*What this task involves*:
From the listing below, extract every line in which the word "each" appears.

*Dataset section*:
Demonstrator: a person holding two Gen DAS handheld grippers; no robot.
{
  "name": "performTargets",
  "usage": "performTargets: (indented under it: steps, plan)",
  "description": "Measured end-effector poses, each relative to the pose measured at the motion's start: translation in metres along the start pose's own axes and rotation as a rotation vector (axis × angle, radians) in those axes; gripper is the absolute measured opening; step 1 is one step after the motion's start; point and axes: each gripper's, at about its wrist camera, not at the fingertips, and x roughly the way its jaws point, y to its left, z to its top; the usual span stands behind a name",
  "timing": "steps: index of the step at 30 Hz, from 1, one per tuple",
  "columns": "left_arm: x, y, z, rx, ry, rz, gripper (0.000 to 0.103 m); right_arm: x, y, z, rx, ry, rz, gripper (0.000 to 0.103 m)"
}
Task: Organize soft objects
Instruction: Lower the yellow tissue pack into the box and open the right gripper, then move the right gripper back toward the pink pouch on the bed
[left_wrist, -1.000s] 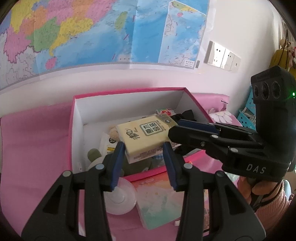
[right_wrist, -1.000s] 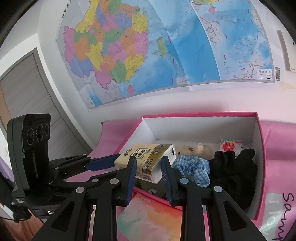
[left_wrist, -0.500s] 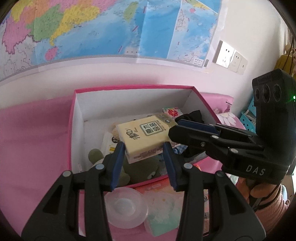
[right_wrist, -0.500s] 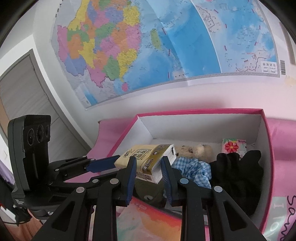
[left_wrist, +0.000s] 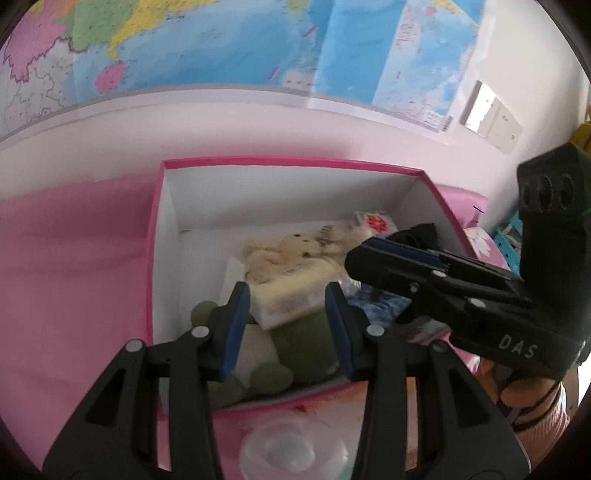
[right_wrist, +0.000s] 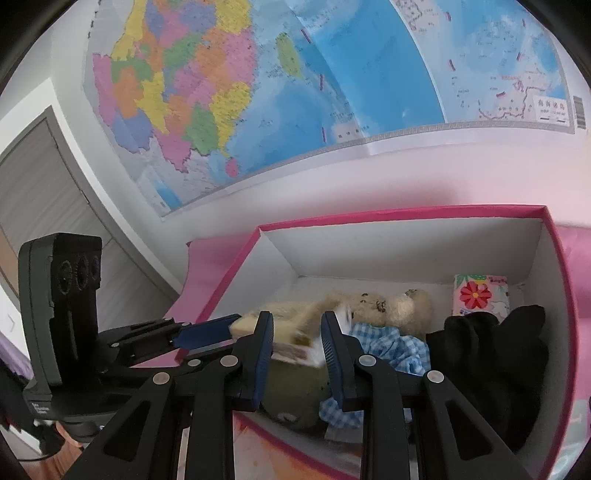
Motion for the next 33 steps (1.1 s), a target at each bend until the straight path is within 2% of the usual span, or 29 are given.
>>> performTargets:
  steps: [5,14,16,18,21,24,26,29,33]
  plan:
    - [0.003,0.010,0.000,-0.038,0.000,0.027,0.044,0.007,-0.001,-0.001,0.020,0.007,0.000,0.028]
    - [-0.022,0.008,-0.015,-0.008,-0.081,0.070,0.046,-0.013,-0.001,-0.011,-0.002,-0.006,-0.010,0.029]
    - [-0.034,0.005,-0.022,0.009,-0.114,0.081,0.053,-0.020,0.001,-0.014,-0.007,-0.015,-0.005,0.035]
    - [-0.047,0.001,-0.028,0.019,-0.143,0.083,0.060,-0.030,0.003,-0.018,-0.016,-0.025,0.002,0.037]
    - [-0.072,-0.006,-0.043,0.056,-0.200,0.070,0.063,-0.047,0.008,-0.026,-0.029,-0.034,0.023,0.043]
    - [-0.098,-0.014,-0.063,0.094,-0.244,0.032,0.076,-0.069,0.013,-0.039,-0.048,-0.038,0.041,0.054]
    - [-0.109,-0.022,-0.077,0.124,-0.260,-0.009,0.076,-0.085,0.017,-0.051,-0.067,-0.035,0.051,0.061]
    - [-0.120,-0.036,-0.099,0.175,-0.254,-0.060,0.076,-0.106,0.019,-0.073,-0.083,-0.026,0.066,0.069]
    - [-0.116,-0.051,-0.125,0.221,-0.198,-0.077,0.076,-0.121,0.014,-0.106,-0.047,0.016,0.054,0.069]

*Reply to the exercise*:
  "description": "Measured end-effector poses, each relative to the pose measured at the motion's start: translation in metres along the start pose's own axes and rotation as a rotation vector (axis × angle, radians) in those axes; gripper is the absolute measured opening; step 1 is one step after the motion's start; point and axes: each gripper's, at about its wrist camera, not at the fingertips, and x roughly the way its jaws point, y to its left, z to its top; the usual span stands behind a name",
Motion for the next 33 steps (1.1 s), a target at each bend until the straight path is within 2% of the usual span, or 29 are given.

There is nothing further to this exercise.